START Data to process

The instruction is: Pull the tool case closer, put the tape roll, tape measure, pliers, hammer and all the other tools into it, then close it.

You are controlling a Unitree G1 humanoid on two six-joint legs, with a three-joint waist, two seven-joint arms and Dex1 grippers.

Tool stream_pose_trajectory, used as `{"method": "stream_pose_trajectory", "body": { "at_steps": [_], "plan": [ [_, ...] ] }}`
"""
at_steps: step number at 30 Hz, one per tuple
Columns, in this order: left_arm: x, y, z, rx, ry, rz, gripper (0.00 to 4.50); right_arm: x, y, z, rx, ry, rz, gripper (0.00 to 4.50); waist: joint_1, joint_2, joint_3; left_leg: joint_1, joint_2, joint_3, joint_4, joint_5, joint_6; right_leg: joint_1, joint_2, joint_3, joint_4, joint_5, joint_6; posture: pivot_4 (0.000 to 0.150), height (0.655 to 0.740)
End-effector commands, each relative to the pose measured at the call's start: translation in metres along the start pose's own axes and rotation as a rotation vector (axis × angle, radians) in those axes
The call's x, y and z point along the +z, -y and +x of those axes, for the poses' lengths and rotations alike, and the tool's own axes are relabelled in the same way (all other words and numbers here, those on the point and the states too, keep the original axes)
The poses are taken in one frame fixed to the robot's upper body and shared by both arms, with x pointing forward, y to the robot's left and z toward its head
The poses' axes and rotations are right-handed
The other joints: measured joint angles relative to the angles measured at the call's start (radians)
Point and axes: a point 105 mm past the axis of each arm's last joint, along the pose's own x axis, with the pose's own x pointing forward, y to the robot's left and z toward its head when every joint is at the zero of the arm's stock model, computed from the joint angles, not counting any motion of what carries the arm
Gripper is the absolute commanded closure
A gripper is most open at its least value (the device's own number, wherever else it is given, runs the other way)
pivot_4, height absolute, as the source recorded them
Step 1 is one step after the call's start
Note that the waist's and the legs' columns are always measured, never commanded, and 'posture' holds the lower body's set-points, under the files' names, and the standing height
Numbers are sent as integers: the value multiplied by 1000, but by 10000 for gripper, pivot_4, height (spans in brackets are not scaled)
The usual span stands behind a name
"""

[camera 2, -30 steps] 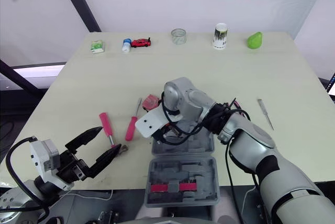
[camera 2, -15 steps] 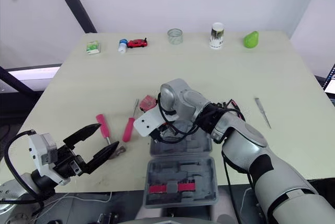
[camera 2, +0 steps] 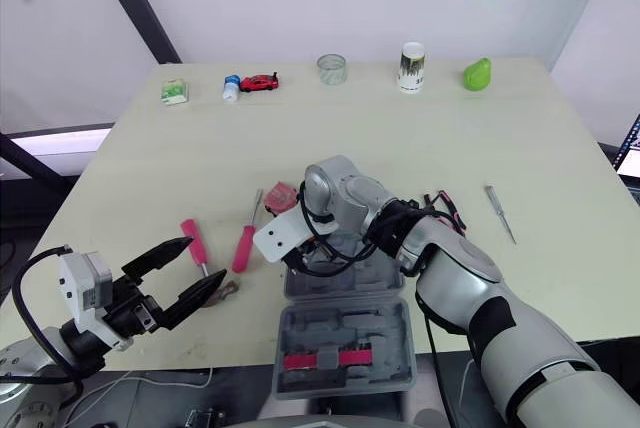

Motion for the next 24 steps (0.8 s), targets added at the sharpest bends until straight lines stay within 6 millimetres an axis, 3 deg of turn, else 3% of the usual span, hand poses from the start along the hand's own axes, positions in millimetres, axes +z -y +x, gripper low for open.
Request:
{"method": "stream_pose_trajectory", "body": {
  "at_steps": [1, 12, 24],
  "plan": [
    [5, -2, -4, 7, -1, 29, 0, 10, 8, -7, -38, 33, -27, 44340, 0, 0, 0, 0, 0, 0, 0, 0, 0, 0, 0, 0, 0, 0, 0, 1500, 7400],
    [5, -2, -4, -5, -17, 36, 0, 3, 8, 0, -43, 18, -22, 44340, 0, 0, 0, -11, 0, -1, 0, 2, -3, -10, -2, 1, 1, 1, -2, 1500, 7400],
    [6, -3, -1, -13, -13, 35, 0, 0, 7, 1, -34, 12, -22, 44340, -2, 0, 0, -11, 0, -1, -1, 2, -4, -10, -1, 0, 1, 1, -2, 1500, 7400]
  ]
}}
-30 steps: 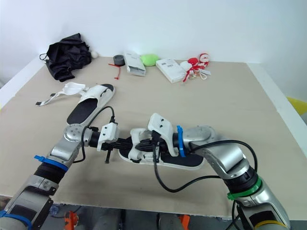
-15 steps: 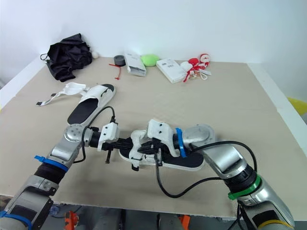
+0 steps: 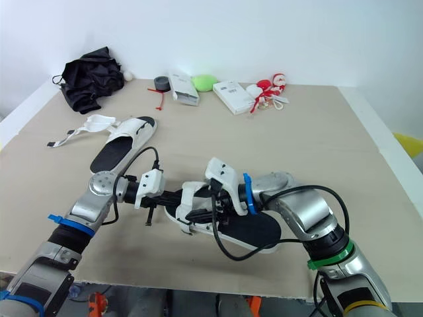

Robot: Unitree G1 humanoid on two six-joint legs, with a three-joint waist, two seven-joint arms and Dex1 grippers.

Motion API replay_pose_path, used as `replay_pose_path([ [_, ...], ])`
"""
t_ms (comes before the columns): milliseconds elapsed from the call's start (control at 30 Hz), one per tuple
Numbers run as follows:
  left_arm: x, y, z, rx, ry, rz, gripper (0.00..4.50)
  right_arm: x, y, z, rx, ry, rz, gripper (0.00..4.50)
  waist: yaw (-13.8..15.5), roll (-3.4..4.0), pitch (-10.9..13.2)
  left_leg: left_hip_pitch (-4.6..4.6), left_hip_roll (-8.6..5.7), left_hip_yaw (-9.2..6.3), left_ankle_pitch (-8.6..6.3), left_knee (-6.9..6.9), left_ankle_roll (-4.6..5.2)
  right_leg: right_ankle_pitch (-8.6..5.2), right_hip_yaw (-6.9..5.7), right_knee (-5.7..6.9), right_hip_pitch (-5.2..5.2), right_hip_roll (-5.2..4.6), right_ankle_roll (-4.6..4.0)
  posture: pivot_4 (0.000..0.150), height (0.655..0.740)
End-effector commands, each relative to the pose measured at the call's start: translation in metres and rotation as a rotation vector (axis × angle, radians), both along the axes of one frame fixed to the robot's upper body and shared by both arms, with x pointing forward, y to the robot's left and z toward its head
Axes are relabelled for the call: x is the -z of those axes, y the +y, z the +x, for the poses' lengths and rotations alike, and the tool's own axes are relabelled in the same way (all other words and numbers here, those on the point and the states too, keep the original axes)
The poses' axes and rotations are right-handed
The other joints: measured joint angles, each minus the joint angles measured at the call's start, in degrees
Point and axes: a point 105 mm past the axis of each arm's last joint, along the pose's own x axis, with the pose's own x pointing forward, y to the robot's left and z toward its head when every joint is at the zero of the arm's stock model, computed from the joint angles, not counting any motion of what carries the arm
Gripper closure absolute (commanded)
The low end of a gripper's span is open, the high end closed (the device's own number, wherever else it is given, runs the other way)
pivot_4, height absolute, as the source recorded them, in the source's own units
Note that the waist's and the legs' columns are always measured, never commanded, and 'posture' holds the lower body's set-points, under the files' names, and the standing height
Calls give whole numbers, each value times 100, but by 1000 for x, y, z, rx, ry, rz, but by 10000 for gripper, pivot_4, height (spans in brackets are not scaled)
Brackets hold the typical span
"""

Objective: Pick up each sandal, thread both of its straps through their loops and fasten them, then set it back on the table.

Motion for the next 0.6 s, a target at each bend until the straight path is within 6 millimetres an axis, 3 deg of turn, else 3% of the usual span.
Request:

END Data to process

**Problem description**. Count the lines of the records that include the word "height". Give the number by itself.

**The answer**. 8